É hora de todos pagarem a conta do ajuste fiscal
O pacote fiscal a ser anunciado pelo governo federal deve colaborar para restabelecer um padrão mínimo de confiança e credibilidade na política fiscal. O déficit melhorou, desde o ano passado, em boa medida em razão das ações tomadas pelo lado da receita. Mas é preciso ir além.
No artigo anterior, mostrei algumas opções de medidas pelo lado das despesas primárias (que não incluem os juros da dívida). Mesma importância deve ser dada aos chamados gastos tributários, as renúncias de receitas públicas relacionadas a benefícios, incentivos, regimes especiais, etc.
Segundo o Demonstrativo de Gastos Tributários (DGT), documento que acompanha o Projeto de Lei Orçamentária Anual (PLOA) para 2025, há mais de R$ 540 bilhões em renúncias de receitas para o ano que vem. Ainda que esse volume não represente o real potencial arrecadatório, ele congrega iniquidades que precisam ser corrigidas em benefício do equilíbrio fiscal e da justiça econômica e social.
Ora, se o abono salarial, o seguro-desemprego e o BPC contêm distorções que devem ser corrigidas, por que não fazer o mesmo com uma série de benefícios tributários carregados por anos a fio no Orçamento geral?

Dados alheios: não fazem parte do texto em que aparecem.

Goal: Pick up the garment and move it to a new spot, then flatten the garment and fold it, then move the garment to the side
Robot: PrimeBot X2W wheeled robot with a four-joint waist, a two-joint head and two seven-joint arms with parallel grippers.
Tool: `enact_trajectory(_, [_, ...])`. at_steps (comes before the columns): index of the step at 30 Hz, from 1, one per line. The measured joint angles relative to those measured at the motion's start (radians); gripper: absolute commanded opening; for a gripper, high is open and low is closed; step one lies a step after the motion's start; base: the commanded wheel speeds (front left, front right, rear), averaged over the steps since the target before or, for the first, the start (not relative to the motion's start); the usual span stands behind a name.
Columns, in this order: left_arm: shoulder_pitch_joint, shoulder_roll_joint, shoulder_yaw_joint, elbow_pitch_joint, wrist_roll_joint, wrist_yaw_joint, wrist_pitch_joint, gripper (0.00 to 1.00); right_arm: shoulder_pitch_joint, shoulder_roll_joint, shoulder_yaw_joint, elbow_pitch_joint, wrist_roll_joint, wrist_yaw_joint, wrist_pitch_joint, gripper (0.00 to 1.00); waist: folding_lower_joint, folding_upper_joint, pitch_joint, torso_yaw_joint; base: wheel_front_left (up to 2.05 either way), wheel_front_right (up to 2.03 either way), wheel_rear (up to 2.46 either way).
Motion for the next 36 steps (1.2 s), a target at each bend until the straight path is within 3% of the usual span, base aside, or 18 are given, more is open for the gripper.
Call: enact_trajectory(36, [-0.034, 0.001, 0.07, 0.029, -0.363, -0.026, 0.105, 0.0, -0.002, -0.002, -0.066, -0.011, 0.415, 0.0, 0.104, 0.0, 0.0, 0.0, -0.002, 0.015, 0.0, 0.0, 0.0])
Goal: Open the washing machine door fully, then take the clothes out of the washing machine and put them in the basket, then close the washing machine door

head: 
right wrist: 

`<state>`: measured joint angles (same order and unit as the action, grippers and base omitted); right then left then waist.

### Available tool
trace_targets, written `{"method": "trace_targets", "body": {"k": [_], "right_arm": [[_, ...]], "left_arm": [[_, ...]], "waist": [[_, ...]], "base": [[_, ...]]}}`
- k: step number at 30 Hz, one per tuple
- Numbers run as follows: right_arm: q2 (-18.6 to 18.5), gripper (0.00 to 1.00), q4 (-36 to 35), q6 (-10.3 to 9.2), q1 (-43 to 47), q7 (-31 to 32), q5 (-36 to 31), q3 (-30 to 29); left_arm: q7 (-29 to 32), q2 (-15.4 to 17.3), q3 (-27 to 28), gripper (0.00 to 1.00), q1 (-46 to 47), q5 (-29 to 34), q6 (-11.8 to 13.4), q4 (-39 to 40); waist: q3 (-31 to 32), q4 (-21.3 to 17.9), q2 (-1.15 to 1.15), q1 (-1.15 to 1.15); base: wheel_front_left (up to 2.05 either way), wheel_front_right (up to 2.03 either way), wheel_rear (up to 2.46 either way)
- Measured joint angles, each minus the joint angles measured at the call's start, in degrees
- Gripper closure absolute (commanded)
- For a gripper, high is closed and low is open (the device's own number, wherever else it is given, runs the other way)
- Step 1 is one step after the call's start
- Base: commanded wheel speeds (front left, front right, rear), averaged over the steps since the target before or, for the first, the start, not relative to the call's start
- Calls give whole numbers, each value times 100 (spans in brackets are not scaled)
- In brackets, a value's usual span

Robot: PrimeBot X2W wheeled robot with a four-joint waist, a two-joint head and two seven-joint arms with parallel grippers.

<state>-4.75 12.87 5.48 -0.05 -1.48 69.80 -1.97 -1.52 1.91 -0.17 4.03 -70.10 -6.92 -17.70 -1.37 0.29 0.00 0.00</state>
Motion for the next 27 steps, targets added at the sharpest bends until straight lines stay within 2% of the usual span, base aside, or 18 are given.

O primeiro passo é avaliar os gastos tributários, mostrando à sociedade sua utilidade, por meio de análises criteriosas de custo e benefício. Os incentivos, regimes especiais e similares que não estejam apresentando resultado à altura do preconizado pela lei que os criou devem ser cortados.
Esse movimento, obviamente, daria um trabalho hercúleo, mas resultaria numa reforma importante nessa cunha orçamentária que saiu do controle institucional e social há muito. A própria Emenda Constitucional 109, derivada da PEC Emergencial, da lavra do ex-Ministro Paulo Guedes, previa um plano de revisão de gastos tributários. Ele foi encaminhado ao Congresso, que até hoje não endereçou o assunto.
A restrição orçamentária é uma realidade. Não adianta lutar contra ela. Melhor que a população, o Congresso e o governo se conscientizem a esse respeito. Todo mundo quer um gasto, um incentivo, um penduricalho para chamar de seu. O resultado agregado é a perda de bem-estar coletivo, com baixo crescimento econômico e dívida pública alta e crescente.
O planejamento orçamentário tem de retornar à ordem do dia. O Orçamento público é debatido apenas na parte que toca diretamente os parlamentares: emendas. Veja o caso do recém-aprovado projeto de lei para "resolver" a questão das emendas, após decisão (acertada) do Supremo Tribunal Federal.
O projeto conseguiu a proeza de piorar o regime atual. Carimbaram volume recorde de dezenas de bilhões para essa fatia do gasto, corriqueiramente destinado de modo pulverizado e não associado a obras de relevo para a economia e o desenvolvimento nacional. Adequaram-nas à taxa de crescimento real máxima de 2,5%, à guisa de "cumprir" o Novo Arcabouço Fiscal, mas, na verdade, garantiram um crescimento eterno e uma blindagem sem paralelo para outras despesas realmente relevantes.
Enquanto não avançarmos com uma reforma orçamentária, para valer, os penduricalhos vão se agigantar e se multiplicar. A discussão do novo pacote de cortes de gastos poderia ensejar esse debate mais amplo.